Public Citizen states that the so called gastrointestinal benefits of Cox-2 drugs are insignificant and while they elevate the risk of heart attack, the petition says. In 2004, more than 23.9 million prescriptions were filled in the U.S for Celebrex®; 12.9 million for Bextra®.
"If a drug offers no unique benefit compared to other drugs for treating the same problem but subjects patients to a unique risk, it must be removed from the market," says the 12-page petition.
Public Citizen's petition on Celebrex® and Bextra® examines the results of 14 randomized control trials involving the five Cox-2 inhibitors, as well as other published and unpublished scientific information. The other two Cox-2 inhibitors are Prexige® and Arcoxia®, neither which have been approved for sale by the FDA. The petition says that clinical studies suggest these drugs exhibit the same cardiovascular toxicity as Vioxx®, Celebrex®, and Bextra®, and should not be approved.

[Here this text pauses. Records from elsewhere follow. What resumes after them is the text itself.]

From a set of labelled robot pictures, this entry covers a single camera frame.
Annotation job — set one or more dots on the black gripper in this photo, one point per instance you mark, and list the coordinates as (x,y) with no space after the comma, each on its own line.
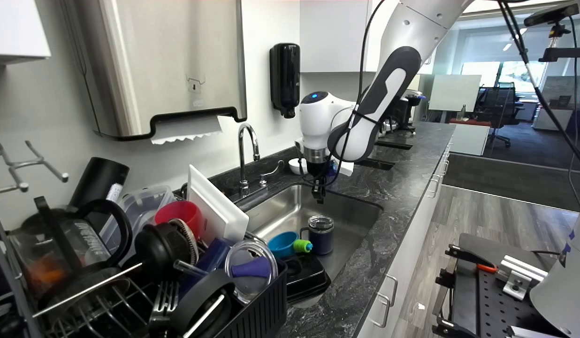
(318,164)

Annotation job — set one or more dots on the stainless steel sink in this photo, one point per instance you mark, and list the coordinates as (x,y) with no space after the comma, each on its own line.
(283,209)

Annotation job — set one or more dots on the dark blue thermos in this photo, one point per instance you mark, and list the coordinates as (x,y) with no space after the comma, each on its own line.
(322,243)

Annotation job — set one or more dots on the black counter mat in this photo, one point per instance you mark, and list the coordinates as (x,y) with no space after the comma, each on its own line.
(380,164)

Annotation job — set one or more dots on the chrome gooseneck faucet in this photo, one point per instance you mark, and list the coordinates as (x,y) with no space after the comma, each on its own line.
(241,156)

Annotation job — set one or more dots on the black plastic food container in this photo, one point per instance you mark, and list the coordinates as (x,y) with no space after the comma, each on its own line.
(305,275)

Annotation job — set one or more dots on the white rectangular plastic board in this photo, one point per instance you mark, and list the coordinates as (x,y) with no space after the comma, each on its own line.
(217,209)

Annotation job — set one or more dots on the white lower cabinets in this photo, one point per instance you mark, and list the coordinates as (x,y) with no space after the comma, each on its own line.
(414,250)

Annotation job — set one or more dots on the black coffee machine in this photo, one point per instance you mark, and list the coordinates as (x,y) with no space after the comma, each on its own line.
(412,115)

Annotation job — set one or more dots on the blue cup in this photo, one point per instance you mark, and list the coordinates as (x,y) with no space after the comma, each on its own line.
(215,256)

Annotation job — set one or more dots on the black dish rack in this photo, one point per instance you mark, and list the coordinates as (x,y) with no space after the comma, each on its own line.
(258,312)

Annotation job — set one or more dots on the red bowl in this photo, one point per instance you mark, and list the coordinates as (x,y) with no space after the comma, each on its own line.
(179,215)

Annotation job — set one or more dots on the white upper cabinet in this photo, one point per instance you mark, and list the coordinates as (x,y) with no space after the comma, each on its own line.
(333,38)
(14,25)

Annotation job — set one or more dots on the white low cabinet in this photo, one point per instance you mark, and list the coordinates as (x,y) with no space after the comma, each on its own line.
(470,139)

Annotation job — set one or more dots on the black round utensil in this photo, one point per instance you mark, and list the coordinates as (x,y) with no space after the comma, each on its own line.
(161,246)

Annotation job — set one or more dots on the white whiteboard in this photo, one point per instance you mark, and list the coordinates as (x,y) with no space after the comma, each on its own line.
(455,92)

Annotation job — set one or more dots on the clear plastic container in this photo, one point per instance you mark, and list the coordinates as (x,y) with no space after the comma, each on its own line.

"The Food and Drug Administration should immediately ban the sale of Celebrex® and Bextra®, which put millions of people, many of them elderly, at risk of heart attack," said Dr. Sidney Wolfe, director of Public Citizen's Health Research Group. "These drugs are not only more expensive and more dangerous than older, safer pain relievers, they are no better at protecting the gastrointestinal tract."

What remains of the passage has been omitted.